Beginning at the top of the material, repeat each line exactly, and stop once the line with "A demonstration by" has been written.

[THE DATA — start]

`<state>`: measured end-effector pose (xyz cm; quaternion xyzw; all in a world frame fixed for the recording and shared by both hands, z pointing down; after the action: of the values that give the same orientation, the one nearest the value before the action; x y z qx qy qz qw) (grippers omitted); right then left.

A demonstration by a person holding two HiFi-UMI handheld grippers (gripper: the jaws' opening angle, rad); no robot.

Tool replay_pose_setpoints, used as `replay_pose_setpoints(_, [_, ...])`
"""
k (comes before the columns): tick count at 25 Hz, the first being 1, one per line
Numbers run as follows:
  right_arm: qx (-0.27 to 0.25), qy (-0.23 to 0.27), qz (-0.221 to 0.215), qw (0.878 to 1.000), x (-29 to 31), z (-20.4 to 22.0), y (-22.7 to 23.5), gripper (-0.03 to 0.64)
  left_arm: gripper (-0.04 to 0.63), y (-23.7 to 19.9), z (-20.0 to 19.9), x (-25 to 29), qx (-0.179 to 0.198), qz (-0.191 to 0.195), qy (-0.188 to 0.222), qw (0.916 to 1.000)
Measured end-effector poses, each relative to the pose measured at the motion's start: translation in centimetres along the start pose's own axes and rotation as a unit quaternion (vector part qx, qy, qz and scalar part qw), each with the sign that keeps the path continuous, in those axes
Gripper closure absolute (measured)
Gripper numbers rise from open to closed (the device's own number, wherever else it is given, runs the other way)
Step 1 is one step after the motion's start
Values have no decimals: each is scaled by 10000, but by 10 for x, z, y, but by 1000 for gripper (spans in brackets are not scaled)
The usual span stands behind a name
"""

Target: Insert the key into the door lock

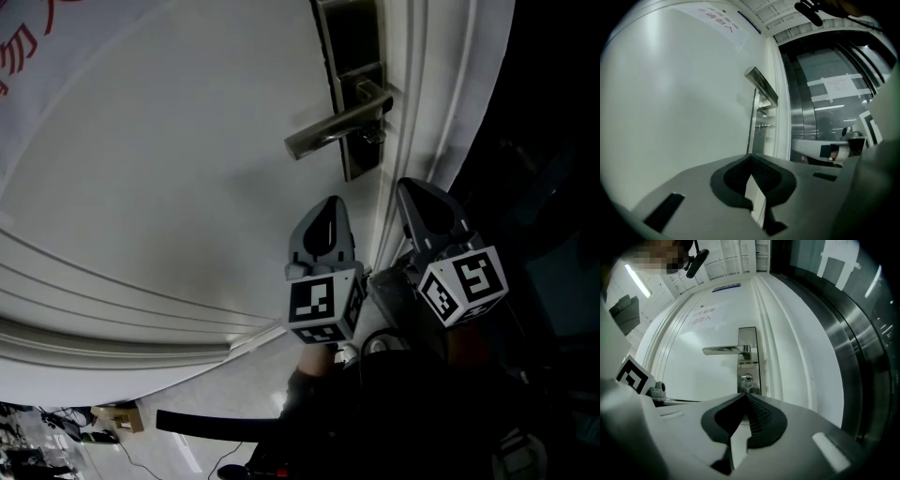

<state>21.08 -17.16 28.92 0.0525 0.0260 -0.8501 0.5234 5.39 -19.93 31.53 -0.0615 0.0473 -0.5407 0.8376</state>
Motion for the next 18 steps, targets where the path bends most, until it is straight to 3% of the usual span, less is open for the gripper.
replay_pose_setpoints(18, [-177,-55,-179,9997,8,-1,-11,617,595,-7,4,-1,54,-64,45,10000])
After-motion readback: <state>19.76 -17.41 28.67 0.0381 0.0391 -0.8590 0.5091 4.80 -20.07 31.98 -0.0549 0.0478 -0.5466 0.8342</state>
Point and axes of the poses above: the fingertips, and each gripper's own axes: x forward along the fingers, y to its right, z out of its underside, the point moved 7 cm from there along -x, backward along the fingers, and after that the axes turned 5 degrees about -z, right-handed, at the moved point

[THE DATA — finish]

• [ANSWER TO THE PROBLEM]:
`<state>`: measured end-effector pose (xyz cm; quaternion xyzw; all in a world frame fixed for the recording and shared by both hands, z pointing down; after the action: of the values that give the same orientation, the one nearest the value before the action; x y z qx qy qz qw) (grippers omitted); right then left.

A demonstration by a person holding two HiFi-UMI handheld grippers (gripper: the jaws' opening angle, rad); no robot.

The output requires no additions.